» To do:
Work out how many lines in this listing hold the word "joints", and give the number with nothing added.

» Information supplied:
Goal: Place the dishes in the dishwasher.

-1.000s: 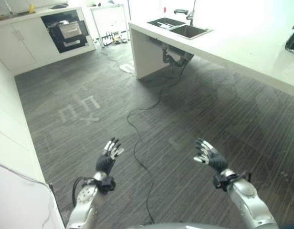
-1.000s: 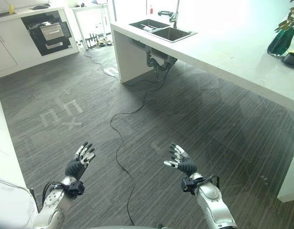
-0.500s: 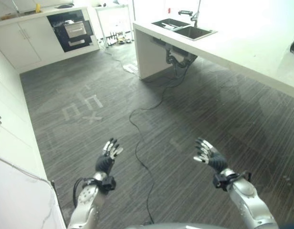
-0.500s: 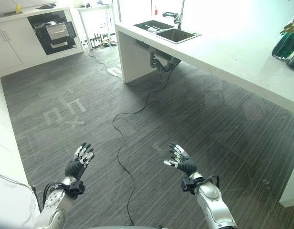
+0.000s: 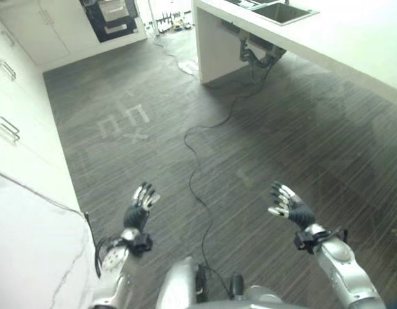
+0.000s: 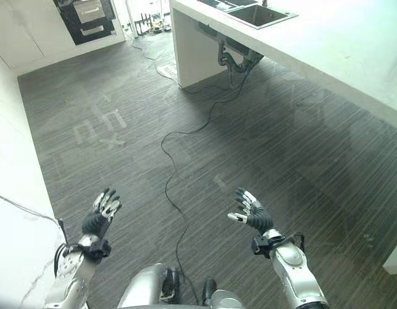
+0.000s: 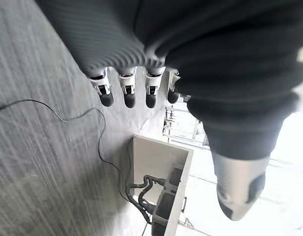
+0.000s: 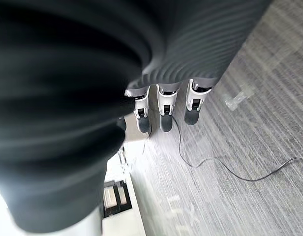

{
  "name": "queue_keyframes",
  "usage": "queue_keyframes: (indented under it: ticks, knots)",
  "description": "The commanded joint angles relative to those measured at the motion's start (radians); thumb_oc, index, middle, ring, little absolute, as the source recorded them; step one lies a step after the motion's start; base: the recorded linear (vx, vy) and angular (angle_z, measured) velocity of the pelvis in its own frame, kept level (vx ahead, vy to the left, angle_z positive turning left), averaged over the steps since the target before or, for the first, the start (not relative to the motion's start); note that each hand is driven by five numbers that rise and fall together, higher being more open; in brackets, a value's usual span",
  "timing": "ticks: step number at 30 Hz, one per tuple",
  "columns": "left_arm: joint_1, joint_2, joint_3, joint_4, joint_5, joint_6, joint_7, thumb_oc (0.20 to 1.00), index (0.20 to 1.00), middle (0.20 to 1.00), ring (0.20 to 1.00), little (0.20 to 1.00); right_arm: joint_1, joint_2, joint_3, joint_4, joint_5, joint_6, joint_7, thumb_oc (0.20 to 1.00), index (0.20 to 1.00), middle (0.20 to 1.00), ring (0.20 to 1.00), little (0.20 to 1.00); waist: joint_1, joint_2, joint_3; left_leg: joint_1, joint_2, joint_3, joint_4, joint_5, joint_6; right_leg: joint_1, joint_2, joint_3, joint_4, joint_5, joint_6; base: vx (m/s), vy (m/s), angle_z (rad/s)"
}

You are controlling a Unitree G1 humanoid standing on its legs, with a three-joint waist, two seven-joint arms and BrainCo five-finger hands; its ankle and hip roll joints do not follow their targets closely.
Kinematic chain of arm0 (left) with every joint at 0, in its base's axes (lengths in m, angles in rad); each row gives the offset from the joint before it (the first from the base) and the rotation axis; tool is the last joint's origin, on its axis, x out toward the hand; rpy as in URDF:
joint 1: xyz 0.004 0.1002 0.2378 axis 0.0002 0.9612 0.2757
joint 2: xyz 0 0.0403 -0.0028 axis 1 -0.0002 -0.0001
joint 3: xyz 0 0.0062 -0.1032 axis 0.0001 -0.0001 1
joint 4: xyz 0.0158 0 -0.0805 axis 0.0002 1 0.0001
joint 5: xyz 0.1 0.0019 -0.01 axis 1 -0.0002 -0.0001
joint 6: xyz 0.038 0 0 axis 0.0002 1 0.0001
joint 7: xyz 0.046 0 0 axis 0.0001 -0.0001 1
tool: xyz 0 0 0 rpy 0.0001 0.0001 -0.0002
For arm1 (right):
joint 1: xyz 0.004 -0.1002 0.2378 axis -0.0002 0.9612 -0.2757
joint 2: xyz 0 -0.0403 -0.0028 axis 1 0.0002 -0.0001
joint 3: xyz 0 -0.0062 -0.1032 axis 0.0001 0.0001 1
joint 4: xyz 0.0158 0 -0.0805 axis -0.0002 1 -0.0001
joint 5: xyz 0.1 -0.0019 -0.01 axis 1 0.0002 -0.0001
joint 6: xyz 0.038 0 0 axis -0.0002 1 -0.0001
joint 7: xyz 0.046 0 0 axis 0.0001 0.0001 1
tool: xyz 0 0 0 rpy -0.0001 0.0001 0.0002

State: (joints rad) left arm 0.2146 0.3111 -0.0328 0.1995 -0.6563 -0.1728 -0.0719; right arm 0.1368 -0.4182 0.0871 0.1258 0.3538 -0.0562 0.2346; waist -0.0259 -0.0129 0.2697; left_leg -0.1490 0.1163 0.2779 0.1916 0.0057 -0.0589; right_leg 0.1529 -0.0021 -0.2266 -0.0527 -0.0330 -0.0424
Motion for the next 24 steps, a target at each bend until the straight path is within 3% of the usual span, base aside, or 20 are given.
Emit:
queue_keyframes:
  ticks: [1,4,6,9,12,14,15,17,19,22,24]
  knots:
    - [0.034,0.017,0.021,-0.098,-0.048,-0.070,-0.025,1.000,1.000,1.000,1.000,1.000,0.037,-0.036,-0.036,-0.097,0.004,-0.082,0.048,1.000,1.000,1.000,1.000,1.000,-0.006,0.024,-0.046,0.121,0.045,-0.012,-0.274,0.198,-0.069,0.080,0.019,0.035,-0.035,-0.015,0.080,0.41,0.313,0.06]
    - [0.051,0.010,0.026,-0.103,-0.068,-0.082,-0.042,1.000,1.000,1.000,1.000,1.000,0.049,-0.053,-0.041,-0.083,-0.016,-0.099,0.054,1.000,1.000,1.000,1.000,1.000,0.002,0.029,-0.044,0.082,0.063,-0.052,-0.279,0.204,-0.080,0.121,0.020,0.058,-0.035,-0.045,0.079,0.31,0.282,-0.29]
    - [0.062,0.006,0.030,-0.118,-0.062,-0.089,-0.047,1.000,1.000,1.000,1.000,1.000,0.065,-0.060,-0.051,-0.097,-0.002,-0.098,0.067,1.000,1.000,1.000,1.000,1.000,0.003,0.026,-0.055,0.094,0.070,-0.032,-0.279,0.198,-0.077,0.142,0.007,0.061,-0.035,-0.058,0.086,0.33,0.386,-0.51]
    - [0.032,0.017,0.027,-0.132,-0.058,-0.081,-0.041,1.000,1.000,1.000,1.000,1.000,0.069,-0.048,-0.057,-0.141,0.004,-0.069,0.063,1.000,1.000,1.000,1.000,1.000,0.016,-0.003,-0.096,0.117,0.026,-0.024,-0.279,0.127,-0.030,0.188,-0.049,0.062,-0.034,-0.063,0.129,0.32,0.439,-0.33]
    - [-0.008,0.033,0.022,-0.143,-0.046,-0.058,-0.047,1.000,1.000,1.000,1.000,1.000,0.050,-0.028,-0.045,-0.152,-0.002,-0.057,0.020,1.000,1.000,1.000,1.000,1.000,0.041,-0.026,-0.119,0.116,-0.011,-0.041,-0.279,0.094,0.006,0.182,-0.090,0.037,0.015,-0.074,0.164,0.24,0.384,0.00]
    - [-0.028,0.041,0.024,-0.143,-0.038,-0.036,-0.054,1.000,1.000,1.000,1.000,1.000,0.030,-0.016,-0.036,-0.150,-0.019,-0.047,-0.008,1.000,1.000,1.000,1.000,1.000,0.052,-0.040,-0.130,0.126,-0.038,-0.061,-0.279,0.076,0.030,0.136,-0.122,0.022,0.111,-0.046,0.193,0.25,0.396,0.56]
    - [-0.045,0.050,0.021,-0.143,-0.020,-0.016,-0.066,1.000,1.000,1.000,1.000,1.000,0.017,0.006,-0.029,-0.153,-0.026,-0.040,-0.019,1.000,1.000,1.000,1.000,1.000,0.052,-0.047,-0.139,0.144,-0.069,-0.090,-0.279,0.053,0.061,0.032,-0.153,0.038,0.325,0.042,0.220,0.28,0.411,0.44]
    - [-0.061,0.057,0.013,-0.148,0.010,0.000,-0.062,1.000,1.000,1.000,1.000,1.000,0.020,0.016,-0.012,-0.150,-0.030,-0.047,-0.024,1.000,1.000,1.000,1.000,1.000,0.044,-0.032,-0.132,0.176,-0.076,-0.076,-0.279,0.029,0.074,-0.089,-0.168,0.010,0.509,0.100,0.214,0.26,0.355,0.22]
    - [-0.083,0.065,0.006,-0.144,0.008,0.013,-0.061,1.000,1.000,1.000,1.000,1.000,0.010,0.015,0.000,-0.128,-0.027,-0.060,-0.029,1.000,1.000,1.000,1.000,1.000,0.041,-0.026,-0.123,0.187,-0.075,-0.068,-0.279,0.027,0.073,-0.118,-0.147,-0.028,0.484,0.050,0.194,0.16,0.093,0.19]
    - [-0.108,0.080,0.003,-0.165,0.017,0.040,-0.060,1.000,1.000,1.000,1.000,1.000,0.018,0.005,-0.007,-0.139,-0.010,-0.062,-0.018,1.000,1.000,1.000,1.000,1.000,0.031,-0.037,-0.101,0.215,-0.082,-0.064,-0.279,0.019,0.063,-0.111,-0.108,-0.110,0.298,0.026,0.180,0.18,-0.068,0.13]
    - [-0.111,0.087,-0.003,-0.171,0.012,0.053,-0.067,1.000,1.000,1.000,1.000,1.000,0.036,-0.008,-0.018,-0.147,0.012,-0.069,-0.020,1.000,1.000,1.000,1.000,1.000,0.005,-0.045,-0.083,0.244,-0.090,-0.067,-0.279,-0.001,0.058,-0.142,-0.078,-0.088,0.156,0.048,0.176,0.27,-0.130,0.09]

» Task result:
2